Critically, Risen believed none of
the men knew he was Ravan’s son…yet. If they had, they would have
run until their horses had fallen…and then run some more. This he
told himself just to ease the misery of his lot. He knew, in
reality, that these men were mercenaries. They would fight his
father to the death if it came to that. It was the way of
war.

Sneering at this last thought, he
struggled to conceal his anger. This proved most difficult, for
Risen had developed for the first time in his life the unfamiliar,
perilous emotion named hatred. It was strange to him, that visceral
pull to his gut, the thickness in his throat, and tunneling of his
vision. If he could draw his blade without recourse across the
throat of any of them, he knew without a doubt that he
would.

But he knew he must temper his
emotions. It would not do to have any of these men target him or
Sylvie because of his reckless anger. A predictable lot they
were—obvious seekers of ill-gotten gain. They all had about them
the swagger of an unprincipled life. It was common enough. One
needn’t look very far, even amongst ordinary people of a town, to
see it in a man. It stood out like a poorly fit coat, and several
of this clan wore it wretchedly.

The only exception, Risen thought
again, might be William. He studied him, watched the man as he
meticulously rolled his bed and tacked out his horse. The man was
precise, and frequently, precision was met with self-respect. This
is what Father told him, that sloth was the mark of a man without
pride. Yes, William appeared to have more self-respect than the
others.

On the other end of the spectrum
were two others. One of them was a different beast altogether.
Yeorathe was a one-eyed barbarian who, evidently, vied for position
as troop leader with another named Odgar. Other than when the brute
had struck him, Risen had noticed Yeorathe very little that first
day as his concern had been to stay on the horse and keep up with
Sylvie’s condition. Today, however, Yeorathe soon became the
undivided center of his attention. This man possessed a heart of
stone as evidenced by what happened next.

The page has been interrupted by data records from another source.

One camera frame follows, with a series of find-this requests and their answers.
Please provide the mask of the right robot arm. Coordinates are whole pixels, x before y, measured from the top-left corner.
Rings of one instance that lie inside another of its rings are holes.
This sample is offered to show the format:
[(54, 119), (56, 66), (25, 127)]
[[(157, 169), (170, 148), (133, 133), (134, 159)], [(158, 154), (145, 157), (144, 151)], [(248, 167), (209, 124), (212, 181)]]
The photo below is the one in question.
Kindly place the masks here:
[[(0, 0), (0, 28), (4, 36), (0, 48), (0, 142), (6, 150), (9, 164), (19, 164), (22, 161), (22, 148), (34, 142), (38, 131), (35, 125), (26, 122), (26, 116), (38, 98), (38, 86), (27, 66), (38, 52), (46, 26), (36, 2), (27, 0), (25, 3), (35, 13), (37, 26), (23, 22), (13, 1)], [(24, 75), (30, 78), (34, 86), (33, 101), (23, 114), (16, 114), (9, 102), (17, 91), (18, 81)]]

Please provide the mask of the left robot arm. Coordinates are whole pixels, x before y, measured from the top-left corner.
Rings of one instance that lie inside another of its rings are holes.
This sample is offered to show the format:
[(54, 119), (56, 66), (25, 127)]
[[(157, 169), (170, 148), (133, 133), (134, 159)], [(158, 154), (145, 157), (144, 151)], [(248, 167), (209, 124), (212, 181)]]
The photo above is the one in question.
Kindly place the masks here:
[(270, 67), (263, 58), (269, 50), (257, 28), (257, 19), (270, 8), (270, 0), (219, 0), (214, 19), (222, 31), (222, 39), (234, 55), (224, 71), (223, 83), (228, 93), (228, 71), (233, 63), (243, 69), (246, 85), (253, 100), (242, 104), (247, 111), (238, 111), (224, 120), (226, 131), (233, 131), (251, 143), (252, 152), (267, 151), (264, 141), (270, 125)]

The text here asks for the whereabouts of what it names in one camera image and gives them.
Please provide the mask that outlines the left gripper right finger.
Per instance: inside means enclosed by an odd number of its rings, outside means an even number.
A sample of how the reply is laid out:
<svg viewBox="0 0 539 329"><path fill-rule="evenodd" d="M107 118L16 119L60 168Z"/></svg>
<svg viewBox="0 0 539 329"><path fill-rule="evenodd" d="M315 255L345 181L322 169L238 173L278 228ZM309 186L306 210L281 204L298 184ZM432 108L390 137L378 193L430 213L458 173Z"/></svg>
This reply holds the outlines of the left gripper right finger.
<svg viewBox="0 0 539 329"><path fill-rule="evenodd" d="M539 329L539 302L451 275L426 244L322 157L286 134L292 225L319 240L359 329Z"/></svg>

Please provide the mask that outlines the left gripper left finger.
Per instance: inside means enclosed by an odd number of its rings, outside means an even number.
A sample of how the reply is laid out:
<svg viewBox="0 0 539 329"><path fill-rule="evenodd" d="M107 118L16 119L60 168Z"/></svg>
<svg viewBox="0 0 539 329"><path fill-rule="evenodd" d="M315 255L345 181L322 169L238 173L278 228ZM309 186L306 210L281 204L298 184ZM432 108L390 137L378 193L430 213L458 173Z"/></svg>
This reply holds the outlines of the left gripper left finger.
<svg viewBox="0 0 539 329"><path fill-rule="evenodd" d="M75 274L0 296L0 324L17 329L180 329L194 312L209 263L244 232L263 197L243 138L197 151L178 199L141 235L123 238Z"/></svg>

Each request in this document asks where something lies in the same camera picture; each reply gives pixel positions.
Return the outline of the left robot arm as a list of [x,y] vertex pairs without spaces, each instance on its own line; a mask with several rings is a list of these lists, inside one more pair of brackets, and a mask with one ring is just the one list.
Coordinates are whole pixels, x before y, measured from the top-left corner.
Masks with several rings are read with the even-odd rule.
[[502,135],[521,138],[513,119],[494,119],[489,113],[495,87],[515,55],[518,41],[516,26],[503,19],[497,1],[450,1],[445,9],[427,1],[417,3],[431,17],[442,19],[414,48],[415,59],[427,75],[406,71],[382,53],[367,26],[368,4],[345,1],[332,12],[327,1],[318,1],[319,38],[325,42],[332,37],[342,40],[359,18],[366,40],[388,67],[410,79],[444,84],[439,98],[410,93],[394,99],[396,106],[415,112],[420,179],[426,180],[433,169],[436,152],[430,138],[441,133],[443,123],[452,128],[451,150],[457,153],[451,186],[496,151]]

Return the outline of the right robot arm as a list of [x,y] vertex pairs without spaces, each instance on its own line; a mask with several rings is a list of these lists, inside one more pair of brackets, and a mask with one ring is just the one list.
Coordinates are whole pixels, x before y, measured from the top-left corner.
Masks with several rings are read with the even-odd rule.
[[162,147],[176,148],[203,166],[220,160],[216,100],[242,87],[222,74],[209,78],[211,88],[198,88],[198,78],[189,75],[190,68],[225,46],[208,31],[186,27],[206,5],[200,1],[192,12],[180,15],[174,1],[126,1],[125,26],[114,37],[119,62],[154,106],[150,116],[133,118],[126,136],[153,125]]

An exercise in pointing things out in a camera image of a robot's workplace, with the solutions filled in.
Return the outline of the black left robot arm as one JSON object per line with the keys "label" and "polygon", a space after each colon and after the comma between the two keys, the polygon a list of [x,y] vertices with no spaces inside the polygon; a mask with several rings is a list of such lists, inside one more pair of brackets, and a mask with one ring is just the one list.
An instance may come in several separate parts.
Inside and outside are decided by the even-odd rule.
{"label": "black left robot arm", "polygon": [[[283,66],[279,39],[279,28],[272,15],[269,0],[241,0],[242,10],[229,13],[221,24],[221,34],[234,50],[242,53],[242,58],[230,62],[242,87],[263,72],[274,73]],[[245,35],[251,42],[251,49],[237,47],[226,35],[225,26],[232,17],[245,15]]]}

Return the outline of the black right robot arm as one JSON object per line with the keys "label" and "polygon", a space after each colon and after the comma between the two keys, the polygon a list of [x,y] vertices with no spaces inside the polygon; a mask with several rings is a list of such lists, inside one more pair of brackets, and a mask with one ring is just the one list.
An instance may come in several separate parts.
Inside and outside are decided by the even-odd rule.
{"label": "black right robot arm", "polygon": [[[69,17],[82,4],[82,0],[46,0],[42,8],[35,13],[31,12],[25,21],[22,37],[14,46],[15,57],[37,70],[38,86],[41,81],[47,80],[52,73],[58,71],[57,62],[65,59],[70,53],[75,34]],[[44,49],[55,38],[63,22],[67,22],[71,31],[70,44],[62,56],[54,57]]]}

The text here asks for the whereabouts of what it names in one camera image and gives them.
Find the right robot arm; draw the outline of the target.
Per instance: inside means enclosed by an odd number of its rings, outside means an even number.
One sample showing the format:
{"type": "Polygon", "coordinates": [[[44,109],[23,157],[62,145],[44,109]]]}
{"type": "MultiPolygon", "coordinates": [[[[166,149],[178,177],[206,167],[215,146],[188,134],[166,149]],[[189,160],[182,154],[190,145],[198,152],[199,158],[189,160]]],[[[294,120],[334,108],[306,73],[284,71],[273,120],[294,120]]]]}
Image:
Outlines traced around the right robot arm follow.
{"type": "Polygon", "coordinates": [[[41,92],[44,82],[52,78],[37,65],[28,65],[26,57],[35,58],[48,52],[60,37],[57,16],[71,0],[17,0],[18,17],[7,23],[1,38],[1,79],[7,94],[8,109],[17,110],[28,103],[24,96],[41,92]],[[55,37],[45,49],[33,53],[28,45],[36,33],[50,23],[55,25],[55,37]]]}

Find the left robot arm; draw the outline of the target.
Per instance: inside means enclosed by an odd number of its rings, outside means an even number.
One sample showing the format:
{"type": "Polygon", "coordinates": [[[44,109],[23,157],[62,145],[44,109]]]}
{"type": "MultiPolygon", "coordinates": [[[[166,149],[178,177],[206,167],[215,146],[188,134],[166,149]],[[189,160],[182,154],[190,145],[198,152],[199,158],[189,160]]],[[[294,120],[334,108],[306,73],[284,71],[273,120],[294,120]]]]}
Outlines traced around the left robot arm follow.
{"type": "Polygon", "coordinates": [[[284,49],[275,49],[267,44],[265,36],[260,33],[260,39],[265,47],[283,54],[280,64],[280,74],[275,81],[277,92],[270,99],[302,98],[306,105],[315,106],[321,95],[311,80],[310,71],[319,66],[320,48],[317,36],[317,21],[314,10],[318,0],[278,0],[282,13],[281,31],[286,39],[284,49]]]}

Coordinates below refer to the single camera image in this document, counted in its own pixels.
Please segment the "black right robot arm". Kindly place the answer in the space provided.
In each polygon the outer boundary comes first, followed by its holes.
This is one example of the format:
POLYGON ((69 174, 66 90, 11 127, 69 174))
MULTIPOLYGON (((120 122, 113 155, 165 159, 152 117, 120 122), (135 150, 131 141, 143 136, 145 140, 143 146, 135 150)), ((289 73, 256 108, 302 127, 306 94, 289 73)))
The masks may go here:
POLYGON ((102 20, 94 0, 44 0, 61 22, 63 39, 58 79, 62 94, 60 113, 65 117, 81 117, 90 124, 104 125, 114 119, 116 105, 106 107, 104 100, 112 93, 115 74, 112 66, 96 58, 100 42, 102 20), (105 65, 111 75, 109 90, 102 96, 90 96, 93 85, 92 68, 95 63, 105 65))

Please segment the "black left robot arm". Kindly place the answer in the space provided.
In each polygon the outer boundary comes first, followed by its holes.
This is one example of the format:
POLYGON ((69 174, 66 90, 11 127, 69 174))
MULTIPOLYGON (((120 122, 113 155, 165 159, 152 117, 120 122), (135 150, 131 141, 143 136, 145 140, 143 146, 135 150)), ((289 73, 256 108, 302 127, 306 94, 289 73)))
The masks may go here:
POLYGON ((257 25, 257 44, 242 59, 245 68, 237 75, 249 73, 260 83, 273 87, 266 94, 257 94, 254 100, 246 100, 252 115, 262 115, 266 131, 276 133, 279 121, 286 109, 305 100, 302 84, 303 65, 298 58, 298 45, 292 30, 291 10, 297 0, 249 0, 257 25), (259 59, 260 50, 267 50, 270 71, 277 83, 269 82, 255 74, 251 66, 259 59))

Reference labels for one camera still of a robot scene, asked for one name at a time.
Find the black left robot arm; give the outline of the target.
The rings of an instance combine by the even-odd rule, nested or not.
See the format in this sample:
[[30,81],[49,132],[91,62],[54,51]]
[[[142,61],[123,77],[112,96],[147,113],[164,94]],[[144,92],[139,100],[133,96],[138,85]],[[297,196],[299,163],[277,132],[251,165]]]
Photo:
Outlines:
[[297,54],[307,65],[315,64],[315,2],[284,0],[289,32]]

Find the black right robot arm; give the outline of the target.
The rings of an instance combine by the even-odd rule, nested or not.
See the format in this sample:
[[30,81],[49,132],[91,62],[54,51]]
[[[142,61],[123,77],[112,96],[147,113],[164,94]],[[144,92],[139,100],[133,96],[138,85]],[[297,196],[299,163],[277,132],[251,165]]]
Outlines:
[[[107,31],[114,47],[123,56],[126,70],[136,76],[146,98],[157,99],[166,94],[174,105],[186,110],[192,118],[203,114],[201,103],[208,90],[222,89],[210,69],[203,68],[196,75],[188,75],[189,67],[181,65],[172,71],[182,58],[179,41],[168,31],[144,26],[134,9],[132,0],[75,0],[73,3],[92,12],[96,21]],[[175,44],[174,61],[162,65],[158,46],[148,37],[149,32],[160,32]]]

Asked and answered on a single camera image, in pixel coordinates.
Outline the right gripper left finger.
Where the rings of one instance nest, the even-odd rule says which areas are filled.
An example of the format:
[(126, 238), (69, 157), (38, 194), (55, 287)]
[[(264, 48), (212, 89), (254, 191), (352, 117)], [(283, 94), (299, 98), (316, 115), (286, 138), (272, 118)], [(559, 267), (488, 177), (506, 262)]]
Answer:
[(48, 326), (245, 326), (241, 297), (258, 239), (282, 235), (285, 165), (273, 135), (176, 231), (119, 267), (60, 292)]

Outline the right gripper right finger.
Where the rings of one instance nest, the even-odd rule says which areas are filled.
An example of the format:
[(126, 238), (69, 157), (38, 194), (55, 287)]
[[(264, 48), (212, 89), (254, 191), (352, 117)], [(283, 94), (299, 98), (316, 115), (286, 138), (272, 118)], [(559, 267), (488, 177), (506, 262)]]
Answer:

As the breaking light of day
illuminated even the darkness of the forest, Risen saw that Rowan
appeared dead or nearly dead. Evidently the long ride the day
before and the gravity of his injury along with the cold of the
night had been too much for him, and he was nearly un-rousable this
morning.

Risen’s heart broke as he watched
Yeorathe sever the almost dead boy’s bonds and, grasping him by the
heel of his boot, drag his friend to the fire.

Rowan stirred, but barely, as even
the fire was scarcely enough to rouse him from his impending death.
Even so, the act was barbarously cruel—the Englishman even seemed
thoroughly disgusted with the act. Risen believed William was about
to intervene, but saw him turn his head away instead.

Yeorathe only laughed as he pulled
Rowan across the coals. “We wouldn’t want him finding his way back
and sending a search party, now would we?”

Risen looked away, unable to observe
the imperfection of something that had only minutes before been his
dear friend. The smell of the burning hair was the most cruel, and
he struggled, unable to force from his mind what the final moments
for Tobias and Sylvie’s mother must have been like.

It was a horrid thing to do, and he
decided at that instant that Yeorathe was entirely the cruelest man
he’d ever known, a monster. And, he decided at that moment that, of
all of them, he hated him the most, that should the opportunity
present itself to either run or kill this man, he would risk his
own life to destroy him.

 

* * *

 

“The business of war,” Ravan
murmured in that deep, throaty voice that appealed to his son very
much, “is profit. The business of cruelty at war, however, is an
opportunity taken advantage of only by monsters.”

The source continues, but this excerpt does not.